Stored entries:
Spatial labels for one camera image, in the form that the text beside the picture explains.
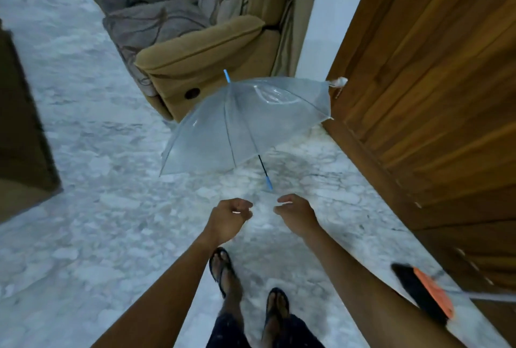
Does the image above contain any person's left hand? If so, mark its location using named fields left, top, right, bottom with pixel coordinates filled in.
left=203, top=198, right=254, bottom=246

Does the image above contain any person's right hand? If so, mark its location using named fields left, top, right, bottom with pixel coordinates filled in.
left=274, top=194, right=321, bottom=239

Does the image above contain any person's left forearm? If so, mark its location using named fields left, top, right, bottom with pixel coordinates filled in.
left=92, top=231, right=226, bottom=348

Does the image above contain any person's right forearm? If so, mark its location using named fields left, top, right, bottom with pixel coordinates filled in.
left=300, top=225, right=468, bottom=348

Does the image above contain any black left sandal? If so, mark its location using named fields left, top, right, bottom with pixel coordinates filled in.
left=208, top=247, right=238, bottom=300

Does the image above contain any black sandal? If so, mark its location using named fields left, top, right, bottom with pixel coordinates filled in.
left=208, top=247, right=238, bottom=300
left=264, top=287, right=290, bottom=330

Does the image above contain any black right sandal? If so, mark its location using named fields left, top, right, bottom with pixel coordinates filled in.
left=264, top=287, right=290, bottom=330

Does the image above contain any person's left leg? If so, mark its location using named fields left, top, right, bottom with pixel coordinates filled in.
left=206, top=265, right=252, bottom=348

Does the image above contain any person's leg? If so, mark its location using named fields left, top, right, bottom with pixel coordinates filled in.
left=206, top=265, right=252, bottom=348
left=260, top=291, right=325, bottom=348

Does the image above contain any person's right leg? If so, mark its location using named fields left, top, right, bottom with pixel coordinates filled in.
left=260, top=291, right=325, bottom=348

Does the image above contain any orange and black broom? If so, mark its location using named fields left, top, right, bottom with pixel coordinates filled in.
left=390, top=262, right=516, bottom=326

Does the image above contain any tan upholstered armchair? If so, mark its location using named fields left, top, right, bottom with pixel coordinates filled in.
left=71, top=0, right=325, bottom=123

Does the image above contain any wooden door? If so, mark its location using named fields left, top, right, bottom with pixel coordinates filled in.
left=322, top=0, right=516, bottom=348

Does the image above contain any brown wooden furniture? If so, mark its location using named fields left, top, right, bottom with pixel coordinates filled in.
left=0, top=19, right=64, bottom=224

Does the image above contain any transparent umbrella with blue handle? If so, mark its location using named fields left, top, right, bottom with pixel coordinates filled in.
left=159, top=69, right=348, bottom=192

**About this exercise:** Every line above is to be written out unchanged, with the pictures omitted.

**Answer to the problem:**
Spatial labels for one camera image, in the form that the text beside the picture explains.
Does the image above contain any person's left hand? If so, mark its location using named fields left, top, right, bottom with pixel coordinates filled in.
left=203, top=198, right=254, bottom=246

Does the image above contain any person's right hand? If so, mark its location using named fields left, top, right, bottom with pixel coordinates filled in.
left=274, top=194, right=321, bottom=239

Does the image above contain any person's left forearm? If so, mark its location using named fields left, top, right, bottom with pixel coordinates filled in.
left=92, top=231, right=226, bottom=348

Does the image above contain any person's right forearm? If so, mark its location using named fields left, top, right, bottom with pixel coordinates filled in.
left=300, top=225, right=468, bottom=348

Does the image above contain any black left sandal? If so, mark its location using named fields left, top, right, bottom with pixel coordinates filled in.
left=208, top=247, right=238, bottom=300

Does the image above contain any black sandal? If so, mark its location using named fields left, top, right, bottom with pixel coordinates filled in.
left=208, top=247, right=238, bottom=300
left=264, top=287, right=290, bottom=330

Does the image above contain any black right sandal? If so, mark its location using named fields left, top, right, bottom with pixel coordinates filled in.
left=264, top=287, right=290, bottom=330

Does the image above contain any person's left leg? If so, mark its location using named fields left, top, right, bottom with pixel coordinates filled in.
left=206, top=265, right=252, bottom=348

Does the image above contain any person's leg? If so, mark its location using named fields left, top, right, bottom with pixel coordinates filled in.
left=206, top=265, right=252, bottom=348
left=260, top=291, right=325, bottom=348

Does the image above contain any person's right leg? If so, mark its location using named fields left, top, right, bottom with pixel coordinates filled in.
left=260, top=291, right=325, bottom=348

Does the image above contain any orange and black broom? If so, mark its location using named fields left, top, right, bottom with pixel coordinates filled in.
left=390, top=262, right=516, bottom=326

Does the image above contain any tan upholstered armchair? If so, mark its location using named fields left, top, right, bottom with pixel coordinates filled in.
left=71, top=0, right=325, bottom=123

Does the image above contain any wooden door? If so, mark its location using named fields left, top, right, bottom with pixel coordinates filled in.
left=322, top=0, right=516, bottom=348

Does the image above contain any brown wooden furniture? If so, mark its location using named fields left, top, right, bottom with pixel coordinates filled in.
left=0, top=19, right=64, bottom=224

Does the image above contain any transparent umbrella with blue handle? If so, mark its location using named fields left, top, right, bottom with pixel coordinates filled in.
left=159, top=69, right=348, bottom=192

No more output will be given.